Colpo di scena sul caso della movida rumorosa a Napoli. La IV Sezione Civile del Tribunale di Napoli ha cancellato l’ordinanza del 28 gennaio 2025, secondo la quale il Comune di Napoli avrebbe dovuto “adottare tutte le misure necessarie a riportare le immissioni per cui è procedimento al di sotto della soglia della normale tollerabilità“, condannando le parti resistenti a “pagare la somma di euro 500 a ciascuno dei ricorrenti per ogni giorno di ritardo a decorrere dal 30° giorno successivo alla notificazione della presente ordinanza“.
Il Tribunale: “Non ci sono certificati medici che attestino un danno alla salute“
Infatti il collegio ha accolto le tesi degli avvocati dei proprietari dei bar e dei locali del centro storico di Napoli, i quali hanno rilevato l’insussistenza dei presupposti per la presentazione di un ricorso d’urgenza, da parte dei residenti in Vico Quercia. “I ricorrenti non hanno adeguatamente allegato, prima ancora che provato, la ricorrenza, per ciascuno degli stessi, del pericolo di danno alla salute derivante dalle lamentate immissioni acustiche addebitate all’attività posta in essere dai locali citati in giudizio“, argomenta il Tribunale, rilevando l’inesistenza di “certificati medici che attestino che i ricorrenti, da quando sono iniziate le denunciate immissioni, abbiano subito un peggioramento delle loro condizioni di salute“.

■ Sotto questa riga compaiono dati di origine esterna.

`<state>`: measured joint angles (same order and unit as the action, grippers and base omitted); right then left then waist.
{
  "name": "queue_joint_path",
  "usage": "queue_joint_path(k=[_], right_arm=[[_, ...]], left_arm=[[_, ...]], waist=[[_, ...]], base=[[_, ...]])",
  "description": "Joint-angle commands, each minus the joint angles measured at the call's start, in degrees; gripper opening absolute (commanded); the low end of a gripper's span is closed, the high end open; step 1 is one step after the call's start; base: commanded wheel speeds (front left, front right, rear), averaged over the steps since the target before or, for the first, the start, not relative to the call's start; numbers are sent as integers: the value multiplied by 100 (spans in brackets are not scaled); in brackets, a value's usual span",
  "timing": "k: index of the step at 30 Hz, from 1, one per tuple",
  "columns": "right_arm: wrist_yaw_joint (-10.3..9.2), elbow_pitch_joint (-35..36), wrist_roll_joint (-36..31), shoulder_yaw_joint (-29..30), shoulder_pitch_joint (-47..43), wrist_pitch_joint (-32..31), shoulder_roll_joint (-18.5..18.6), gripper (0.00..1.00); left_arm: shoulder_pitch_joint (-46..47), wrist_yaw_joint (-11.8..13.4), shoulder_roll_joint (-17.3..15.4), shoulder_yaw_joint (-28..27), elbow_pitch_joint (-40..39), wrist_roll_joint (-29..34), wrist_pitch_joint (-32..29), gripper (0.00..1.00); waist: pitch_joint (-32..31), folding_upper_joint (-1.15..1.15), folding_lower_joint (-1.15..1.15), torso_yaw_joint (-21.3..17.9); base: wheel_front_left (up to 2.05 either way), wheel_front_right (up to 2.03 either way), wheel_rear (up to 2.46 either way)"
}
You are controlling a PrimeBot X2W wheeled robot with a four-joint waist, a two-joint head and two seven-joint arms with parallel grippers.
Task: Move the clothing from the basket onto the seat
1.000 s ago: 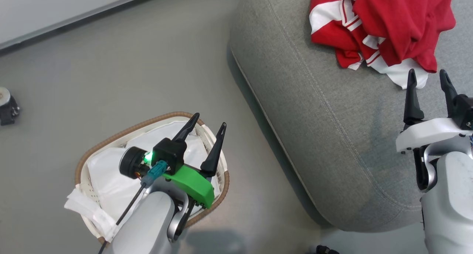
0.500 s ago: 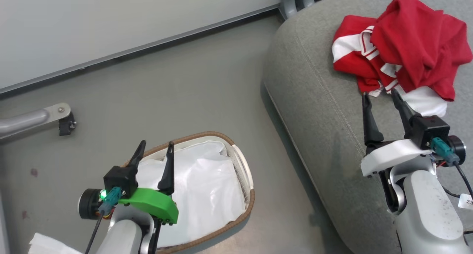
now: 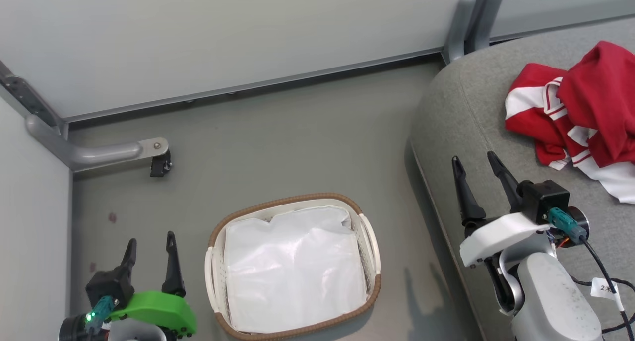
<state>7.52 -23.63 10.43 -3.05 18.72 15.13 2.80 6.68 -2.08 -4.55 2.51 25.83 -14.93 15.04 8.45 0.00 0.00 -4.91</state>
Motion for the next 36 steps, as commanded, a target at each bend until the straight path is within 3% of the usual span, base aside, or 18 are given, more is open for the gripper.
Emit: queue_joint_path(k=[1,15,16,20,36], right_arm=[[-6,-24,39,-39,-127,2,25,100],[-6,-124,194,-117,-668,3,23,100],[0,-114,167,-121,-602,1,0,0],[0,-293,200,-122,-739,-18,-34,0],[-1,-20,1885,110,-844,-473,-23,0]], left_arm=[[-130,-35,20,-108,-8,39,20,100],[-569,-230,155,-721,230,17,20,100],[-500,-214,159,-705,236,34,-1,0],[-501,-213,198,-699,421,6,-53,0],[-389,-284,189,-752,86,-1625,-506,0]], waist=[[-192,0,0,186],[-545,0,0,302],[-528,0,0,287],[-534,0,0,291],[-572,0,0,317]], base=[[0,0,0],[0,0,0],[0,0,0],[0,0,0],[0,0,0]])
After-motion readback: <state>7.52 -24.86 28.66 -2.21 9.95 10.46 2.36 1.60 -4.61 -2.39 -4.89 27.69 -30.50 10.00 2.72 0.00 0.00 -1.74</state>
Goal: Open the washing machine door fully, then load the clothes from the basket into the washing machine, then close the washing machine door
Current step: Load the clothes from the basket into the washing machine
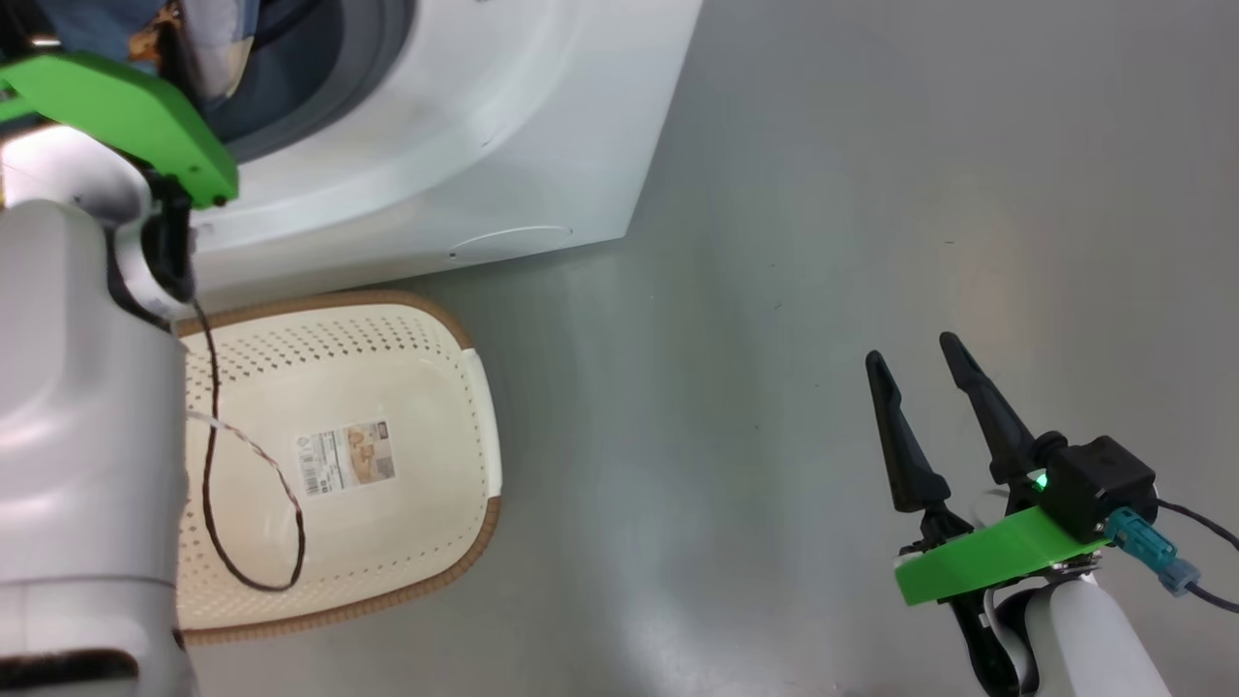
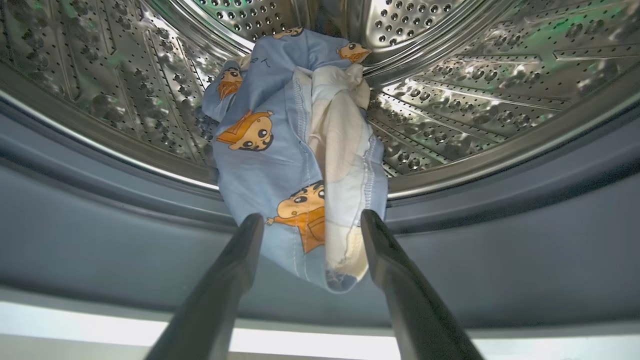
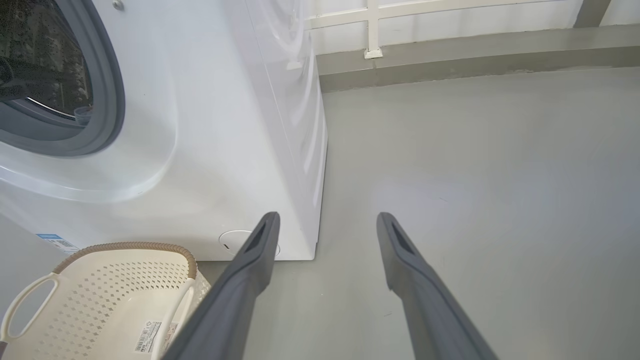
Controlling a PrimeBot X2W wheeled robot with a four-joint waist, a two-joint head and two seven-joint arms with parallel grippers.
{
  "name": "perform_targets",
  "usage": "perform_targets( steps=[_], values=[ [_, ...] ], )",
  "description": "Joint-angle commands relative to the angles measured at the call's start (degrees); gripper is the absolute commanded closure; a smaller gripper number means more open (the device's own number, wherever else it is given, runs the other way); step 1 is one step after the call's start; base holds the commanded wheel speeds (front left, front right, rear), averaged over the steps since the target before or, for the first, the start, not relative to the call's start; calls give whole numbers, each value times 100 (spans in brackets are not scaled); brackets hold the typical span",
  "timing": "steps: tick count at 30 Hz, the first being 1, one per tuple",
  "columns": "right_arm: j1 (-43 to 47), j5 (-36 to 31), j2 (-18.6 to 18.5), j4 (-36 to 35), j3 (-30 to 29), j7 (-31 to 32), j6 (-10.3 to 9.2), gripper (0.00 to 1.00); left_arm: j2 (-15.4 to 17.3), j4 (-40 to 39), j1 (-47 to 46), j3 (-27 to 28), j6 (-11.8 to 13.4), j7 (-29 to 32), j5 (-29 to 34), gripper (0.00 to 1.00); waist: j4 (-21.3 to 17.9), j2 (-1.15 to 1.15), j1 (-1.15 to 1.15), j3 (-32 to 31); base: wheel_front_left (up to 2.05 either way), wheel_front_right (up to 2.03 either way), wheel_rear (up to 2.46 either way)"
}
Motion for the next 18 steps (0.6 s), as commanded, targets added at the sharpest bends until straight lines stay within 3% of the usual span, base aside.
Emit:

In definitiva, “di scarso valore ai fini probatori” – dunque assolutamente generiche – sarebbero le testimonianze del ricorso cautelare apportate dai residenti a gennaio. “I ricorrenti hanno rappresentato unicamente la generica possibile lesione del diritto alla salute, come conseguenza notoria della presenza di locali notturni in un centro abitato, nulla specificando in merito alla propria condizione particolare, asseritamente messa in pericolo dall’attività dei resistenti (i gestori del locali, n.d.r.) e dall’indifferenza del Comune“, scrivono in definitiva i giudici.
Ma non è tutto. Gli avvocati hanno infatti messo in discussione l’incombenza del pericolo, visto che già nel 2020 i residenti che si sono appellati al tribunale si erano riversati nelle strade del centro storico, quando furono rilasciate ben 35 autorizzazioni ai locali della movida. “Dunque le immissioni delle quali si lamentano i ricorrenti hanno avuto inizio con ogni probabilità all’incirca 4 anni fa“, hanno scritto i giudici.
Il Comitato Vivibilità Cittadina annuncia battaglia
Ma adesso per i residenti arriva un’amara sorpresa: dovranno infatti liquidare ben due terzi delle spese di lite ai gestori dei locali. Il restante un terzo sarà invece a carico di Palazzo San Giacomo. E il Comitato Vivibilità Cittadina non è rimasto in silenzio di fronte al verdetto del Tribunale. Giovanni Citarella, membro del comitato, ha infatti commentato la vicenda come “un grave passo indietro nella tutela della salute dei cittadini di Vico Quercia“.
Ormai la battaglia è ufficialmente aperta: “Con questa nuova decisione la IV Sezione Civile smentisce oltre dieci anni di giurisprudenza sulla materia della medesima sezione del Tribunale di Napoli, affermando che l’esposizione a immissioni acustiche intollerabili — pur accertata e superiore ai limiti di legge — non è sufficiente a dimostrare un danno grave alla salute. Le condizioni di vita in Vico Quercia sono note: il rumore è continuo, insopportabile e rende le abitazioni praticamente inabitabili, causando effetti concreti e visibili sulla salute degli abitanti“, tuona in una nota il Comitato.
Del resto, “numerose pronunce di Tribunali e Corti di Appello del Nord Italia, in contesti con minori criticità ambientali rispetto a Napoli, hanno sempre ribadito e ribadiscono l’urgenza di intervenire per fermare le lesioni al diritto alla salute derivanti da rumori notturni molesti. Lo stesso vale per la giurisprudenza della Cassazione – si legge ancora nella nota – sia civile che penale che ormai è costante. Ci rammarica constatare che la IV sezione del Tribunale di Napoli si sia discostato da una linea giuridica consolidata, arrecando un grave danno ai cittadini che di fatto vengono abbandonati a loro stessi. Una posizione tanto più sorprendente considerando che lo stesso Comune di Napoli non aveva impugnato il provvedimento originario, riconoscendone la fondatezza“.